A multi-backend implementation of the Keras API, with support for TensorFlow, JAX, and PyTorch.

Apache License 2.0

1.27k stars 115 forks source link

Matmul - tensorflow does not broadcast/expand dimensions correctly #920

Closed lbortolotti closed 10 months ago

lbortolotti commented 10 months ago

The following code works correctly with the jax backend:

import os

os.environ['KERAS_BACKEND'] = 'jax'
from keras_core import ops

A = ops.numpy.arange(10).reshape(2, 5)
b = ops.numpy.arange(5)

out = A @ b

print(out.shape)

While, with the tensorflow backend:

AttributeError: EagerTensor object has no attribute 'reshape'. 
        If you are looking for numpy-related methods, please run the following:
        from tensorflow.python.ops.numpy_ops import np_config
        np_config.enable_numpy_behavior()
      . Did you mean: '_shape'?

This is similar to the error identified in the second part of issue https://github.com/keras-team/keras-core/issues/919.

Package versions:

jax==0.4.14
jaxlib==0.4.14
keras-core==0.1.5
numpy==1.24.3
tensorflow==2.13.0

fchollet commented 10 months ago

Thanks for the report.

First of all, do not use tensor methods like x.reshape() since your x is always a backend-native tensor. Instead, use ops.reshape(x, shape). Alternatively, if you want to enable tensor methods on TensorFlow tensors, you can do so via this utility, but I would generally not recommend doing that. Much cleaner to stick to ops functions.
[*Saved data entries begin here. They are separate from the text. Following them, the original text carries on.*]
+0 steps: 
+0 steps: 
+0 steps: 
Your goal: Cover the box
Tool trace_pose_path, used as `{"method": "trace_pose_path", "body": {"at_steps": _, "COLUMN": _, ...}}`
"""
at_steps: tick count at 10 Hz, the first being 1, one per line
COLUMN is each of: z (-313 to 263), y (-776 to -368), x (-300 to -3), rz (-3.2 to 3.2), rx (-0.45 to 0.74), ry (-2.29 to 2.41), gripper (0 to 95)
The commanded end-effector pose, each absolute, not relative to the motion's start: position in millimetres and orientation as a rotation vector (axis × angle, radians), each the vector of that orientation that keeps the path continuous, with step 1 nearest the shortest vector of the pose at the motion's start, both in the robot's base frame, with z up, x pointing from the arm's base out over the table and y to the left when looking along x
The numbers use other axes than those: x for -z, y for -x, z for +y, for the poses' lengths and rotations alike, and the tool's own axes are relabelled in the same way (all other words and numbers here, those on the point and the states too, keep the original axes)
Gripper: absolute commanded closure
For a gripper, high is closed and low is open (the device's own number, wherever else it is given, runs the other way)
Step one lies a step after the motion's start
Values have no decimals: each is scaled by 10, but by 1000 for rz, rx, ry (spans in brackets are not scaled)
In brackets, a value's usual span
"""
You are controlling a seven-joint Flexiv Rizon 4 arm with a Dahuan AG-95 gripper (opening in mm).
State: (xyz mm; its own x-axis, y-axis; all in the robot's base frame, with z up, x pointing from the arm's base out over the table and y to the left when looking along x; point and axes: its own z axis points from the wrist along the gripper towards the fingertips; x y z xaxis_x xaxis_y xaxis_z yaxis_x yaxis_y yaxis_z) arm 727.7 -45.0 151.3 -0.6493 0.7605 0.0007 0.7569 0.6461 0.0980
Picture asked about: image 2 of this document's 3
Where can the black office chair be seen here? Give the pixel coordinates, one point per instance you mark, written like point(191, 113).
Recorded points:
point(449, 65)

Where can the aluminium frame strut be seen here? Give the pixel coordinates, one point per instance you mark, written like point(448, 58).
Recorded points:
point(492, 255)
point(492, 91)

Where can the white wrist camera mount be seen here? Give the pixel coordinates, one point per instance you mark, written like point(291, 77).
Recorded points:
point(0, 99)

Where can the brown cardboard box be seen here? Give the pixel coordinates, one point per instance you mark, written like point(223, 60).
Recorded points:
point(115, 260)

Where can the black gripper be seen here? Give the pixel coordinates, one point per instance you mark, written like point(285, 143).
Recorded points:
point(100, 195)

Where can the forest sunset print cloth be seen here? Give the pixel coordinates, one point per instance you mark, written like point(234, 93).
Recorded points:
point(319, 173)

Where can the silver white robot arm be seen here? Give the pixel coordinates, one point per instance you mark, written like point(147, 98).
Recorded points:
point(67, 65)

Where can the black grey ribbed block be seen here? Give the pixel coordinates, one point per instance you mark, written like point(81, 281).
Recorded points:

Second, indeed it seems that the broadcasting behavior of numpy/jax differs from TensorFlow. We'll look into it.

lbortolotti commented 10 months ago

Hi @fchollet,

Yes, sorry you've nailed the core issue on the head. I somehow managed to omit it from the original issue...

For completeness, with the corrected code:

import os

os.environ['KERAS_BACKEND'] = 'tensorflow'
from keras_core import ops

A = ops.reshape(ops.numpy.arange(10), (2, 5))

b = ops.numpy.arange(5)

out = A @ b

print(out.shape)

The error becomes:

tensorflow.python.framework.errors_impl.InvalidArgumentError: {{function_node __wrapped__MatMul_device_/job:localhost/replica:0/task:0/device:CPU:0}} In[0] and In[1] has different ndims: [2,5] vs. [5] [Op:MatMul] name:

While with the jax backend, broadcasting is applied correctly.

fchollet commented 10 months ago

An update on this: this is because when you use @ you will be calling into tensor methods. You should not (again) use tensor methods.

If you do out = ops.matmul(A, b) instead, broadcasting works the same in all backends and your code snippet runs.